Charmian Carr (born Charmian Anne Farnon; December 27, 1942 – September 17, 2016) was an American actress best known for her role as Liesl, the eldest von Trapp daughter in the 1965 film version of The Sound of Music.

Early life
Carr was born Charmian Anne Farnon in Chicago, Illinois, the second child of vaudeville actress Rita Oehmen and musician Brian Farnon. The couple divorced in 1957. She had two sisters, both actresses (Shannon Farnon and Darleen Carr). Her family moved to Los Angeles when she was 10. While a student at San Fernando High School, graduating in 1960, Carr was a cheerleader and played basketball and volleyball. "She had never had a singing lesson and had never tried to act" before she was signed to be in The Sound of Music.

The Sound of Music
Carr was attending San Fernando Valley State College, studying speech therapy and philosophy, and working for a doctor, when her mother arranged for her to audition for a role in The Sound of Music. Rita Farnon had not asked Charmian if she wanted to audition for the part, but Charmian was sure her mother would consider getting a part in a film more important than earning a college degree.
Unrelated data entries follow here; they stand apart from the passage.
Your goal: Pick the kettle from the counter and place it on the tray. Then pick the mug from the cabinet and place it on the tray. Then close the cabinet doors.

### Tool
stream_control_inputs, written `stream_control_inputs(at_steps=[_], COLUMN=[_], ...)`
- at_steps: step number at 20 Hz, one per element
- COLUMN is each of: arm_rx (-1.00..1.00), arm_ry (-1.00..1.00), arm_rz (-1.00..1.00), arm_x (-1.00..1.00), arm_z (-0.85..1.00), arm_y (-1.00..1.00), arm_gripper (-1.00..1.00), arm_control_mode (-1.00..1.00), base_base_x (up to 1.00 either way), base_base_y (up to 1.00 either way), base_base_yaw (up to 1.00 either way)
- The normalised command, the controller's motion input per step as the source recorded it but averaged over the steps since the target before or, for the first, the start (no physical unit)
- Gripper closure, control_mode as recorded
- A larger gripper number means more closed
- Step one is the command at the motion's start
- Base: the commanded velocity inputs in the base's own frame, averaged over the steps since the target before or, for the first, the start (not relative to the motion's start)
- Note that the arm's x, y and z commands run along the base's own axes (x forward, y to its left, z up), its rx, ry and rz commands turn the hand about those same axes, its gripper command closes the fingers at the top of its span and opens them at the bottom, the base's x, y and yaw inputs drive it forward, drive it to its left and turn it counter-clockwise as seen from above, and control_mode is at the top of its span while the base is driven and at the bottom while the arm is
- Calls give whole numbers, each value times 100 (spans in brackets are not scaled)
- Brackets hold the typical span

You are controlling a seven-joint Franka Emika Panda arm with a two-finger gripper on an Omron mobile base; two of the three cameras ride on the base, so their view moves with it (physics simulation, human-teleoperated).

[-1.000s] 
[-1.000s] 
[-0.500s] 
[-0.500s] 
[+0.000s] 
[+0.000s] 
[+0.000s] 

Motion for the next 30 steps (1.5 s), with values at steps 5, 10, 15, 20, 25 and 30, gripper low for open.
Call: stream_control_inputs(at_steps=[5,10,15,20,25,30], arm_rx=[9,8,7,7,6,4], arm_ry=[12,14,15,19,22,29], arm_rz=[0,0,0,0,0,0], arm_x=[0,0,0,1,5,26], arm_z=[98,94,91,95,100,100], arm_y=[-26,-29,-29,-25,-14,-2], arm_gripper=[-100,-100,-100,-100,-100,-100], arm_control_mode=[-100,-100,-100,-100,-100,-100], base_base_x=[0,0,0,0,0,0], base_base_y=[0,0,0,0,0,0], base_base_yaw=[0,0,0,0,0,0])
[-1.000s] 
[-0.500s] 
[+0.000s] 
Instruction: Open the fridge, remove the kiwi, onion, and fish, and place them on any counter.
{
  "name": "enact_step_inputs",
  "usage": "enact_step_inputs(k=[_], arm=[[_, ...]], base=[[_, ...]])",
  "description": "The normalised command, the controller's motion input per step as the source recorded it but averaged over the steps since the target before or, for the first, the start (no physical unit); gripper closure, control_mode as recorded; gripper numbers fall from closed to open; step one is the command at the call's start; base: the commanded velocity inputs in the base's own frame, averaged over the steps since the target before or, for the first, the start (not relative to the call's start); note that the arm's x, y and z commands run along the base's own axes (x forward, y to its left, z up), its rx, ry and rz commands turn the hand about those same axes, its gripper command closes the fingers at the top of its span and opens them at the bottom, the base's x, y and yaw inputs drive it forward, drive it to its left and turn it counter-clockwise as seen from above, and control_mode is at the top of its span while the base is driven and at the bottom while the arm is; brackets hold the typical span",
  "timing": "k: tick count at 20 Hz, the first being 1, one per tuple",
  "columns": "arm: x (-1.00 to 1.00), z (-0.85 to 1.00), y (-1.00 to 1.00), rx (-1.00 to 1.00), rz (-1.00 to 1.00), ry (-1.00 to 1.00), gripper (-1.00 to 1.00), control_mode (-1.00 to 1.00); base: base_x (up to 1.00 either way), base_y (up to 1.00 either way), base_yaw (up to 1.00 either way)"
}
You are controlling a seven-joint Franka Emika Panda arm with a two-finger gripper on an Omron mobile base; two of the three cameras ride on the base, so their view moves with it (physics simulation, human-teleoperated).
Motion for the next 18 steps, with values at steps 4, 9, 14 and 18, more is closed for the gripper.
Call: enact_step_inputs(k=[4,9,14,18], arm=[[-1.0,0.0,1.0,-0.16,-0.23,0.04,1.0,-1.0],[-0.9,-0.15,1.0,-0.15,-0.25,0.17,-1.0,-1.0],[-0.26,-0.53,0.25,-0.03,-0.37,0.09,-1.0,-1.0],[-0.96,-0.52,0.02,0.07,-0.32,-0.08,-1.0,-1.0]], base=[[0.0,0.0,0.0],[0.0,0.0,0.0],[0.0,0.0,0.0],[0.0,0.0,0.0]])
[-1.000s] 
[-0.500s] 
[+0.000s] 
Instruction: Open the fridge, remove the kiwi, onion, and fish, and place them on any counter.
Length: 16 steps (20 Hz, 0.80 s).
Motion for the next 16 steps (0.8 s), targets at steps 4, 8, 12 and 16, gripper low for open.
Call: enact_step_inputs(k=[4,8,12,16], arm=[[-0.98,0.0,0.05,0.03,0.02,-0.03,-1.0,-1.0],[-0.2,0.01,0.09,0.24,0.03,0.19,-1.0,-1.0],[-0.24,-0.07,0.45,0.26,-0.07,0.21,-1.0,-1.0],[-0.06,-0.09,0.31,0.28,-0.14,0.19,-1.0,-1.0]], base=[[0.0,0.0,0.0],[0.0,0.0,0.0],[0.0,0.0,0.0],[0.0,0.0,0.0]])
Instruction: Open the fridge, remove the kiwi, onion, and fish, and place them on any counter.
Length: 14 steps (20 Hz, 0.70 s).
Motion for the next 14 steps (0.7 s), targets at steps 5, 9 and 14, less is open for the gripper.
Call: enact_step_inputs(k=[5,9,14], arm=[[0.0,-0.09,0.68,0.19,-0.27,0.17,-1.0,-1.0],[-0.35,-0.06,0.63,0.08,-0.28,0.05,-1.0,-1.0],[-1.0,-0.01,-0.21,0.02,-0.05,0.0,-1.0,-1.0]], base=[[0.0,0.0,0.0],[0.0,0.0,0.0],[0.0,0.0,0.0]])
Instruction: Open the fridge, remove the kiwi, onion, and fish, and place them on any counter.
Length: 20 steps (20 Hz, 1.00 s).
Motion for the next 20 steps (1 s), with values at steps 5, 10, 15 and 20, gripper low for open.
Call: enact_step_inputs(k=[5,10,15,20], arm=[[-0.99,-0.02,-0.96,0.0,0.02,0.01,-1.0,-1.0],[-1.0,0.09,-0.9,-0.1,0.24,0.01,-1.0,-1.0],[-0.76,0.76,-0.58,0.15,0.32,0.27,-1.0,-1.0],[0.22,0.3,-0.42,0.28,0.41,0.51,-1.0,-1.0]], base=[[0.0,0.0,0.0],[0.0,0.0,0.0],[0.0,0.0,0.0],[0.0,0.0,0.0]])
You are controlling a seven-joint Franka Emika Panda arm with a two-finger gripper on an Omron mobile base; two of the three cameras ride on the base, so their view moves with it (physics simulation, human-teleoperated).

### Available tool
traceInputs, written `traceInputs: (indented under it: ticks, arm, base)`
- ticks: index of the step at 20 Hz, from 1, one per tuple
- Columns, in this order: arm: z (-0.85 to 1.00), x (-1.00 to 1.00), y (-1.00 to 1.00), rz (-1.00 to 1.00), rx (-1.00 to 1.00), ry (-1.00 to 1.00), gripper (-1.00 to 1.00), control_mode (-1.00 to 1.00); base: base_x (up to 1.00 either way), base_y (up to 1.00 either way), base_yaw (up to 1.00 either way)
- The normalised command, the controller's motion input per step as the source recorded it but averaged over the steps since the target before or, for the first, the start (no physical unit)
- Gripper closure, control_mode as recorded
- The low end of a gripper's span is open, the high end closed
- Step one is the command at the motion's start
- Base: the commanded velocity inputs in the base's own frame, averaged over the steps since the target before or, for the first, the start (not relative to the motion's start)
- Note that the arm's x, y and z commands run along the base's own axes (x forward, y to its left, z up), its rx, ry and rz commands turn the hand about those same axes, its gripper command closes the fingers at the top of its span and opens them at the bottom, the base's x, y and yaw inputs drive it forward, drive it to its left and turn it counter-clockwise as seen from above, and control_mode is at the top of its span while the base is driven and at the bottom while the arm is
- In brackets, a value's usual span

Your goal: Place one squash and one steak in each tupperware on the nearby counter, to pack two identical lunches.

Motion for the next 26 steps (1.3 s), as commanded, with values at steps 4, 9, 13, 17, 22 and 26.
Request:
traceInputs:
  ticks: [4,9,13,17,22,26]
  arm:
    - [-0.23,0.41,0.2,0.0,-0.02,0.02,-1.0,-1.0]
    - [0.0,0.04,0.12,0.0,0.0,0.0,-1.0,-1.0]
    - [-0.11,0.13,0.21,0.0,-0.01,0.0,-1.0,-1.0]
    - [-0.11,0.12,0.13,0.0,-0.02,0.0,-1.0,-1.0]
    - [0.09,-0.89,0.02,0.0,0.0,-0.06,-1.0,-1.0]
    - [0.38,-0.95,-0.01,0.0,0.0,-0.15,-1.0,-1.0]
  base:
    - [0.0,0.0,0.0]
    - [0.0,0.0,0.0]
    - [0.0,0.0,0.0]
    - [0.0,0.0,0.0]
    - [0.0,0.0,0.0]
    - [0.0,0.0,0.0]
In a newspaper article published November 9, 1964, Carr related the story behind the tryout as follows:

Director Robert Wise thought Farnon was too long a surname paired with Charmian. After he had given her a list of single syllable surnames, she chose Carr. She won the role of Liesl over Geraldine Chaplin, Kim Darby, Patty Duke, Shelley Fabares, Teri Garr, Mia Farrow and Lesley Ann Warren. The film was on the whole a very happy experience for her. However, during the filming of her dance scene with Rolf in the gazebo, the costumers had forgotten to put no-slip pads on her shoes. She slid through a window of the gazebo, and she "had to complete the scene in agony."

Later life
In 1965, Carr worked with Van Johnson on a pilot for a television program, Take Her, She's Mine. Carr then appeared in Evening Primrose, a one-hour musical written by Stephen Sondheim, which aired on ABC Stage 67 in 1966. The following year, she married a dentist, Jay Brent, and left show business; they divorced in 1991. She and Jay had two daughters, Jennifer and Emily. Later she became the grandmother of Emma and Derek.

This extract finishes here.